Why not Pydantic?

Introduction

Pydantic is one of the most popular libraries for data serialization and deserialization. However, the principles it’s built on often prevent ease of use.

In this article, we’ll explore how using adaptix instead of Pydantic can help manage common tasks more efficiently.

Note

This article is updated for pydantic==2.9.2, with code snippets run on CPython version 3.12. Some things may have changed since then, but probably not much.

The Main Thesis

Pydantic works smoothly only when you violate the Single Responsibility Principle (SRP). It wants to know about your domain layer, it wants to penetrate it. Pydantic performs best when it’s simultaneously a (de)serializer for incoming requests and a domain model. However, separating your code into layers can lead to challenges when transferring data between them.

Let’s imagine that you have three nested domain dataclasses. It works fine for a while, and then you add a new field to the deepest model and discover that Pydantic doesn’t include the UTC offset in the datetime string (or it has any other unwanted behavior).

Your possible options:

  • Completely duplicate the dataclass structure, including all nested models, into an equivalent Pydantic model with the necessary config.

  • Perform manual serialization.

  • Start using adaptix.

And what you get after switching:

  • Nothing invades your domain layer, the serialization logic lives entirely in the presentation layer.

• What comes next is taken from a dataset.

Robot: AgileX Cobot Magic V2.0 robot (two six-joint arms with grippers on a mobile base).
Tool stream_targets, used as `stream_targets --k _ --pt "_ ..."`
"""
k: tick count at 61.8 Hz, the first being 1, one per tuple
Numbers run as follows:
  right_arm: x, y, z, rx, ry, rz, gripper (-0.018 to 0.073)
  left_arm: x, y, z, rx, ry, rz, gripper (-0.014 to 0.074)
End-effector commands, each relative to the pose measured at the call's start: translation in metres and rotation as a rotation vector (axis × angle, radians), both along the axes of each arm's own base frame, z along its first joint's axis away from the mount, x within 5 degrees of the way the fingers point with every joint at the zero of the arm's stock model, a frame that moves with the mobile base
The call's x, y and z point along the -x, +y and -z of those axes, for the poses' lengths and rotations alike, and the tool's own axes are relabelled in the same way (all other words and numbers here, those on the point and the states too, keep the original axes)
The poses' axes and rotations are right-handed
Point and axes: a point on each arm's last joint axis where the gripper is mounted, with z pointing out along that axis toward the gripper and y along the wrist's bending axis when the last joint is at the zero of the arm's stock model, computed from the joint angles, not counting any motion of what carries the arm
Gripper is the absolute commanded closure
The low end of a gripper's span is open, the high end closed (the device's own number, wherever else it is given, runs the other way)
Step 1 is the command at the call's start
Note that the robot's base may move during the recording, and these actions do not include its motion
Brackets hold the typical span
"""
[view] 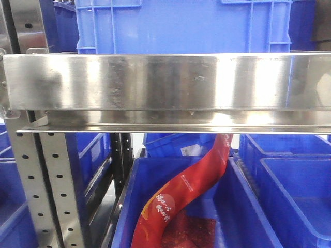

  • Decreased code coupling.

  • You can use adaptix to convert models passing between layers.

Why can’t I just use Pydantic as the domain model? Well, let’s talk about that.

Pydantic’s pitfalls

Coupling instance creation and data parsing

Creating any model instance in Pydantic triggers data parsing. On one hand, this makes instance creation within a program significantly more resource-intensive, while on the other, it can lead to unexpected and undesirable behavior during instance creation. Let’s examine this in detail.

Instantiation penalty

Let’s take a model from the Pydantic tutorial:

from dataclasses import dataclass
from datetime import datetime

from pydantic import BaseModel, PositiveInt


class UserPydantic(BaseModel):
    id: int
    name: str = "John Doe"
    signup_ts: datetime | None
    tastes: dict[str, PositiveInt]


@dataclass(kw_only=True)
class UserDataclass:
    id: int
    name: str = "John Doe"
    signup_ts: datetime | None
    tastes: dict[str, PositiveInt]

And run a simple benchmark for creating instances:

from datetime import datetime
from timeit import timeit

from .instantiating_penalty_models import UserDataclass, UserPydantic

stmt = """
User(
    id=123,
    signup_ts=datetime(year=2019, month=6, day=1, hour=12, minute=22),
    tastes={'wine': 9, 'cheese': 7, 'cabbage': '1'},
)
"""
print("pydantic ", timeit(stmt, globals={"User": UserPydantic, "datetime": datetime}))
print("dataclass", timeit(stmt, globals={"User": UserDataclass, "datetime": datetime}))

Here are the results:

pydantic  2.3817247649421915
dataclass 0.9756000880151987

Creating a Pydantic model instance is nearly 2.4 times slower than creating a similar dataclass instance. This performance overhead is the cost you’ll pay each time you create an object in your business logic.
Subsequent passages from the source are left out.